Here's a pic of the second step, after the chicken and spices cooked for an hour. My onions don't qualify for "finely chopped." Ah ha! You can see I now had reviewed the recipe and had added the missing paprika! (more than the recipe calls for, of course!)
I'm still insecure about how it's going to taste. At this point, the chicken is still pale and bland looking and knowing that the spice list called for NO GARLIC makes me pace about the kitchen, wondering if it will, indeed, be edible ;-) I deliberately force myself NOT to touch the garlic powder shaker. HOWEVER, my insecurity gets the best of me and I DO go ahead and add a few bits of fresh lemon to the bubbling dish. I keep having to shoo Jack away from the green olives till it's time to add them.
The recipe called for boiling the green olives for one minute, which also seemed sort of like a crime, since I had those wonderful olives I can only find at the deli...I didn't used the canned sort. But boiling and draining them before incorporating them into the dish did mellow them and make their mouth texture smoother and more buttery than crunchy...mmm.Ahhh! They're added, and so is the juice of fresh lemons...and ah yes, well I did throw those clean lemon skins in, roughly chopped, for some more color and zing! (Told you I can't stick to a recipe) But I've still not added any garlic. Something genetically-programmed in me is battling against this recipe and URGING me to add garlic at this point...but....I resist. How will I ever know what it's supposed to taste like if I keep changing the recipe??
I serve it up, with rice pilaf and sauteed mushrooms on the side. Why rice pilaf?? Because I am short on time, I decided to make the boxed sort of cous cous and instead opened the boxed sort of rice pilaf. I have no idea if these things "go together," but we ate them...we feasted! I had some pizza dough in the fridge and decided to try making a skillet bread with some of it.
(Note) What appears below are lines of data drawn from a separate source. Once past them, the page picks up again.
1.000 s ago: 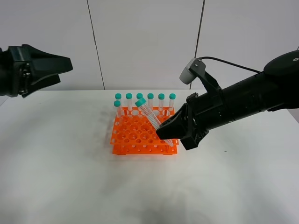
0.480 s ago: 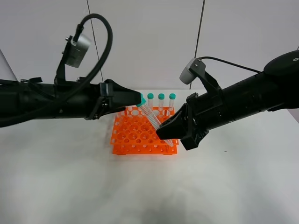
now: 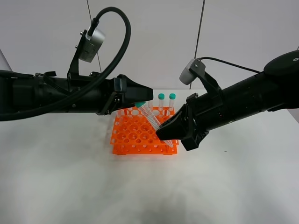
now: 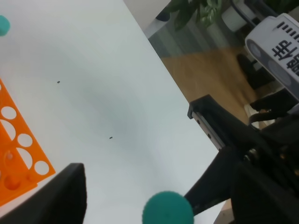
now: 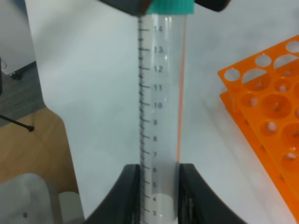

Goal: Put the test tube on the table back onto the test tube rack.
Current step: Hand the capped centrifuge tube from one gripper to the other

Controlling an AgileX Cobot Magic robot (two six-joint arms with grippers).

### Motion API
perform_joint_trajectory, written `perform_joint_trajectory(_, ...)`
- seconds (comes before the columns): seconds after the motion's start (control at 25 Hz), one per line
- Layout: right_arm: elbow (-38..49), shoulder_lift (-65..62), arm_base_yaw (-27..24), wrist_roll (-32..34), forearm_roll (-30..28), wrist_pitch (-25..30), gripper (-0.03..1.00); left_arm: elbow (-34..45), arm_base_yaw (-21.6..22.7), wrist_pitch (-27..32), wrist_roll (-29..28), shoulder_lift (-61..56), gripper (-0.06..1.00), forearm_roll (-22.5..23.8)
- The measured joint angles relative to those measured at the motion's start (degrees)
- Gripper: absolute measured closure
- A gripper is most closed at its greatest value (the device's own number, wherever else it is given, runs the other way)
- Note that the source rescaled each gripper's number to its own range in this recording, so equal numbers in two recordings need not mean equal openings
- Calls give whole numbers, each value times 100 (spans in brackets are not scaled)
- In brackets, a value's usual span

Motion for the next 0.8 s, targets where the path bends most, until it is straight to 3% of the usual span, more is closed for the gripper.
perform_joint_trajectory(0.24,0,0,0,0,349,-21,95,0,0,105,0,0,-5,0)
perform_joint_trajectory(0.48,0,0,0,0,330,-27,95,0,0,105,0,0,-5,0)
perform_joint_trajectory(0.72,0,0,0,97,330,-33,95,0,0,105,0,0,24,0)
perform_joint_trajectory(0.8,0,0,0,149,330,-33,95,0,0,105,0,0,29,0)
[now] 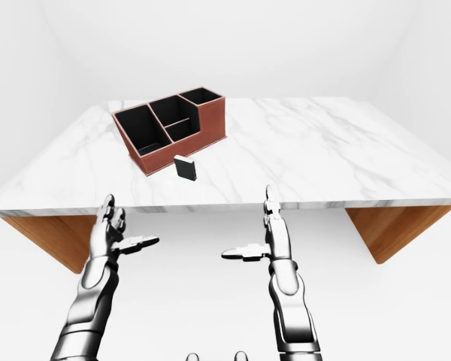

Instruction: Pick up the book and place it in the left compartment of the caddy.

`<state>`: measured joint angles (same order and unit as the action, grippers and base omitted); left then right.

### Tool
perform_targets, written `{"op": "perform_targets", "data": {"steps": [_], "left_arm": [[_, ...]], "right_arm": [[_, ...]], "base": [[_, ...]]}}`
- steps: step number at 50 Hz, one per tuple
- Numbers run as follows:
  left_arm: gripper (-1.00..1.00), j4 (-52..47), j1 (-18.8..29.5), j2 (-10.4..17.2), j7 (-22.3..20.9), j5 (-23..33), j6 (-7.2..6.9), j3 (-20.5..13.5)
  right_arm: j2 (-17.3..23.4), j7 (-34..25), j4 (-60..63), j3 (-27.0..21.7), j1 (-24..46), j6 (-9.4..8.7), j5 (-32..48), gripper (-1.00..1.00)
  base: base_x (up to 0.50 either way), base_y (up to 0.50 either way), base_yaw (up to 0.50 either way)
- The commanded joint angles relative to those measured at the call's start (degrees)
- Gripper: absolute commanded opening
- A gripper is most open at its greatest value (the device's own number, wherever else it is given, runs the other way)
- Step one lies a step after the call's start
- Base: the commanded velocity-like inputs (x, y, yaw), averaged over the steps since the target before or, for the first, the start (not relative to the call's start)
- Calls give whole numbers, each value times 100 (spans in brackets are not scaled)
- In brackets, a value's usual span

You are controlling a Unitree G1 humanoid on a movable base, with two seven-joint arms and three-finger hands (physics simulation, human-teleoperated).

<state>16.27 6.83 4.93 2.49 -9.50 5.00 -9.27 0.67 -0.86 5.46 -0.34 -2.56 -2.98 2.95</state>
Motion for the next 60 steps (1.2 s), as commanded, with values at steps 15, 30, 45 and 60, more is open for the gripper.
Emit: {"op": "perform_targets", "data": {"steps": [15, 30, 45, 60], "left_arm": [[100, -243, 162, 219, 258, -318, 0, -278], [100, -556, 137, 365, 393, -454, 0, -523], [100, -1035, 93, 464, 518, -586, 0, -728], [100, -1176, 69, 557, 585, -669, 0, -918]], "right_arm": [[-25, -2, 437, 44, -111, -202, 18, 100], [-7, -43, 414, 2, -42, -202, 50, 100], [-17, -38, 540, 21, -107, -202, 103, 100], [-18, 34, 1445, 76, -68, -202, 300, 100]], "base": [[0, 0, 0], [0, 0, 0], [0, 0, 0], [0, 0, 0]]}}
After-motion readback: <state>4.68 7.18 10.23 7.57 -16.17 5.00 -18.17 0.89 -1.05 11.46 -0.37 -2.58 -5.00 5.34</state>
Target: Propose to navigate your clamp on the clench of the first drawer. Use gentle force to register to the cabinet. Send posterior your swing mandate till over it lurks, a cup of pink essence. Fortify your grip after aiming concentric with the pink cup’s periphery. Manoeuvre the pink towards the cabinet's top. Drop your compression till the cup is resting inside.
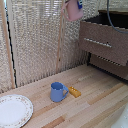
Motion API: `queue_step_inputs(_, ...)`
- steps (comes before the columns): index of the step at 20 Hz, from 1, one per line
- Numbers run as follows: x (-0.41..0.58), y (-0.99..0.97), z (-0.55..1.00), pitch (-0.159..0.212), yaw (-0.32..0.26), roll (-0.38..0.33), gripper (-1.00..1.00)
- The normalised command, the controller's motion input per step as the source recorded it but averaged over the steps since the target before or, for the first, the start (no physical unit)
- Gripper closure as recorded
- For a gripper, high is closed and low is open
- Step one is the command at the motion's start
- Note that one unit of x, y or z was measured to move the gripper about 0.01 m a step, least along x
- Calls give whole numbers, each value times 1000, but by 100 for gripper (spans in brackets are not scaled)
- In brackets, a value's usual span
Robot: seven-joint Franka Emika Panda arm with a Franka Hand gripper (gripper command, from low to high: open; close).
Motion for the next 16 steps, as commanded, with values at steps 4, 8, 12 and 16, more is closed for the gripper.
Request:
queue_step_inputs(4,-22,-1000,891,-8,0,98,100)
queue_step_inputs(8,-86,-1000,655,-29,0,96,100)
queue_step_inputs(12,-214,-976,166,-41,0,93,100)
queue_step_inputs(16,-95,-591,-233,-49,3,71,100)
I flattened a few balls of dough and cooked them on a flat oiled cast iron skillet set on a low setting. When they were done on both sides, I drizzled a small amount of olive oil over them, sprinkled GARLIC powder (ahhh, relief!), and a brief grind of sea salt...then chopped cilantro. Ohhhh, yeahhhh...this'll do me till I learn how to cook the more authentic middle eastern skillet breads.
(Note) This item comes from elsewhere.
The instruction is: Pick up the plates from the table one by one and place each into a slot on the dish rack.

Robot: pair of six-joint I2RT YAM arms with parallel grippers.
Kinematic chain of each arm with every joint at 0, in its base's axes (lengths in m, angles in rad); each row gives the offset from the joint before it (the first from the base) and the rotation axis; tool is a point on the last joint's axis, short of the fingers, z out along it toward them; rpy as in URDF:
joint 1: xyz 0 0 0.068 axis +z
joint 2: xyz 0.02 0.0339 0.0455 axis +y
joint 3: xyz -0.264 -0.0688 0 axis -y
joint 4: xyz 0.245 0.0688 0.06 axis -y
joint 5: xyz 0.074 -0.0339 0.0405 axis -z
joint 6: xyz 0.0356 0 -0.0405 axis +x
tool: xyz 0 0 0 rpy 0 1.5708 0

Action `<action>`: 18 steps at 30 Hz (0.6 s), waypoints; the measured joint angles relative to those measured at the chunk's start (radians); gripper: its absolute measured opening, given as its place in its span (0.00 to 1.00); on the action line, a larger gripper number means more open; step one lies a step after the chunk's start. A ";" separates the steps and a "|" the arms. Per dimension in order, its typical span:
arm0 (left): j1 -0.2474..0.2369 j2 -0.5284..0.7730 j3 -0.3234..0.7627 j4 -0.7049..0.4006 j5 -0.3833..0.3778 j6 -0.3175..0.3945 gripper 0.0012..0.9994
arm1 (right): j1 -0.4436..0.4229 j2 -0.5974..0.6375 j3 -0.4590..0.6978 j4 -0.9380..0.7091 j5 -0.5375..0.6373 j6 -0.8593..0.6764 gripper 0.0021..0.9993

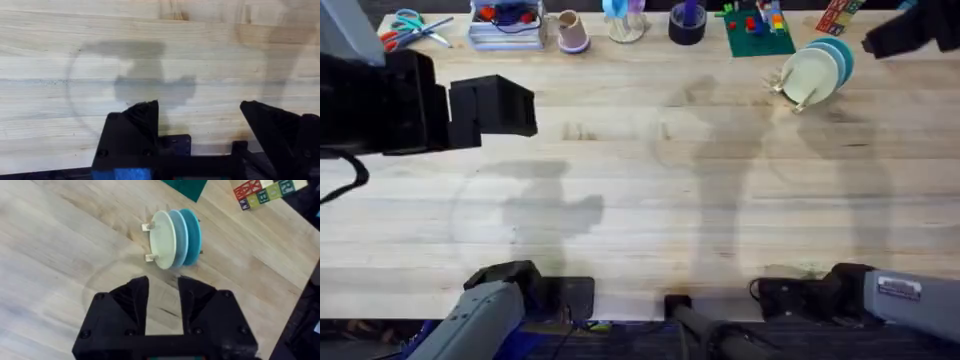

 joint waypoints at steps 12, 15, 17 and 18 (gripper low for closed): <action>0.000 0.000 0.000 0.000 0.000 0.000 1.00 | 0.000 -0.353 -0.283 -0.002 -0.003 0.092 0.60; 0.000 0.000 0.000 0.000 0.000 0.000 0.99 | 0.000 -0.447 -0.335 -0.001 -0.003 0.129 0.66; 0.000 0.000 0.000 0.000 0.000 0.000 1.00 | 0.000 -0.515 -0.368 -0.005 -0.003 0.146 0.69; 0.000 0.000 0.000 0.000 0.000 0.000 1.00 | 0.000 -0.546 -0.384 -0.007 -0.003 0.152 0.70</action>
And here is the final leftover...sorry for no pics of the main feast! We've now eaten on it for three days, and it's been good every time. Today's final plate was cous cous mixed with spinach leaves sauteed in a drop of olive oil and sea salt and folded all together when done, topped with chopped cilantro and a half lemon squeezed over the chicken and all. This last little thigh is all that's left, and the olive was lucky to have survived this long....mmm, supper!
Would I make this again?? Yes! I'll look to see what spices other similar green olive and lemon chicken recipes use, and might get all sassy with 'em. But even with these, it's delicious!
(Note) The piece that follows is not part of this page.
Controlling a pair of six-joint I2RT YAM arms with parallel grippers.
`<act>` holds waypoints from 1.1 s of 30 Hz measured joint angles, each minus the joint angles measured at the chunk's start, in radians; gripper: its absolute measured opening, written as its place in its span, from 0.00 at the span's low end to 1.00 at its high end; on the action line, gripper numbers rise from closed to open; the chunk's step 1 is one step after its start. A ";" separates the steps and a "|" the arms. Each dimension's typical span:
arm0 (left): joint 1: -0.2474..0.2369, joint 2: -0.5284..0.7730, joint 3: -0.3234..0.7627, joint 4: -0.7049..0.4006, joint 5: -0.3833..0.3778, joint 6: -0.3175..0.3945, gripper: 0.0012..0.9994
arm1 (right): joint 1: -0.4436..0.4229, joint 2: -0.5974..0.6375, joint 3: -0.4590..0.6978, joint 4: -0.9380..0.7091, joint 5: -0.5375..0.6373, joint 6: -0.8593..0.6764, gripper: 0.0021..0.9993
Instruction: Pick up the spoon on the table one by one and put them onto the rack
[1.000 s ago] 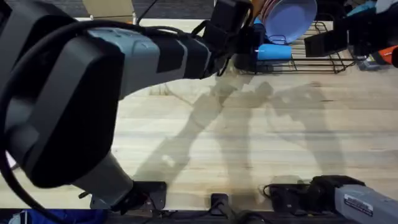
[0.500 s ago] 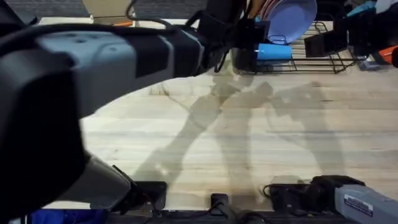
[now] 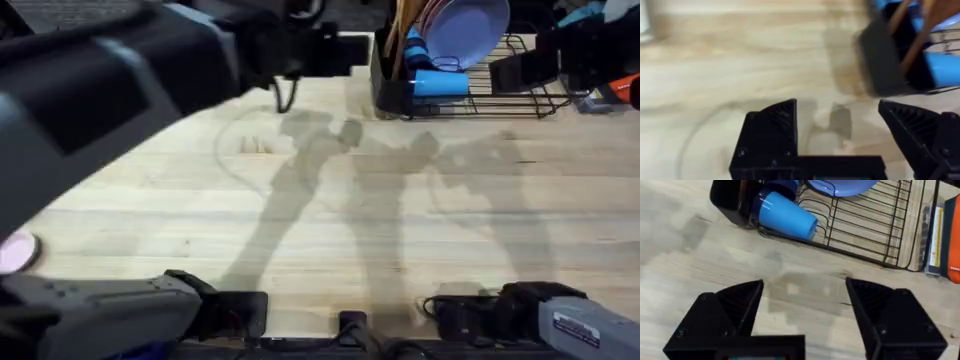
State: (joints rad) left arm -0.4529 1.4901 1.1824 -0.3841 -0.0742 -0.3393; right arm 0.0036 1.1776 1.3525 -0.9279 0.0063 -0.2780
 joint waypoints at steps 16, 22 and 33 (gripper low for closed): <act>0.187 -0.317 0.000 -0.436 -0.001 0.061 1.00 | 0.000 0.000 0.000 0.000 0.000 0.000 0.99; 0.222 -0.398 0.000 -0.537 -0.001 0.095 1.00 | 0.000 0.000 0.000 -0.004 0.000 0.002 0.99; 0.224 -0.414 0.000 -0.589 -0.001 0.104 1.00 | 0.000 0.000 0.000 -0.038 0.000 0.107 0.99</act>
State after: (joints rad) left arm -0.2291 1.0760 1.1824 -0.9730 -0.0750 -0.2356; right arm 0.0036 1.1775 1.3525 -0.9663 0.0059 -0.1714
I still don't know about browning the chicken, or using skinless. I simply removed the meat from the dish when done and served it like that using some liquid as sauce, and overnight I refrigerated the remaining liquid (there's a lot) and skimmed the fat off the top the next day...that's the part it doesnt say to do, but there was a lot of fat at the top of the liquid.
The flavors are both subtle and distinct. The lemon and olives MAKE this dish, and adding a fresh squeeze of lemon when serving ramps up the taste for lemon lovers like my family.
Now that I've tried this, I'll move on to the next "Moroccan" experiment...I don't know how authentically Moroccan this is, but it's at least remotely North African/Mediterranean/Middle Eastern.
And whatever else it was or wasn't, it tasted great!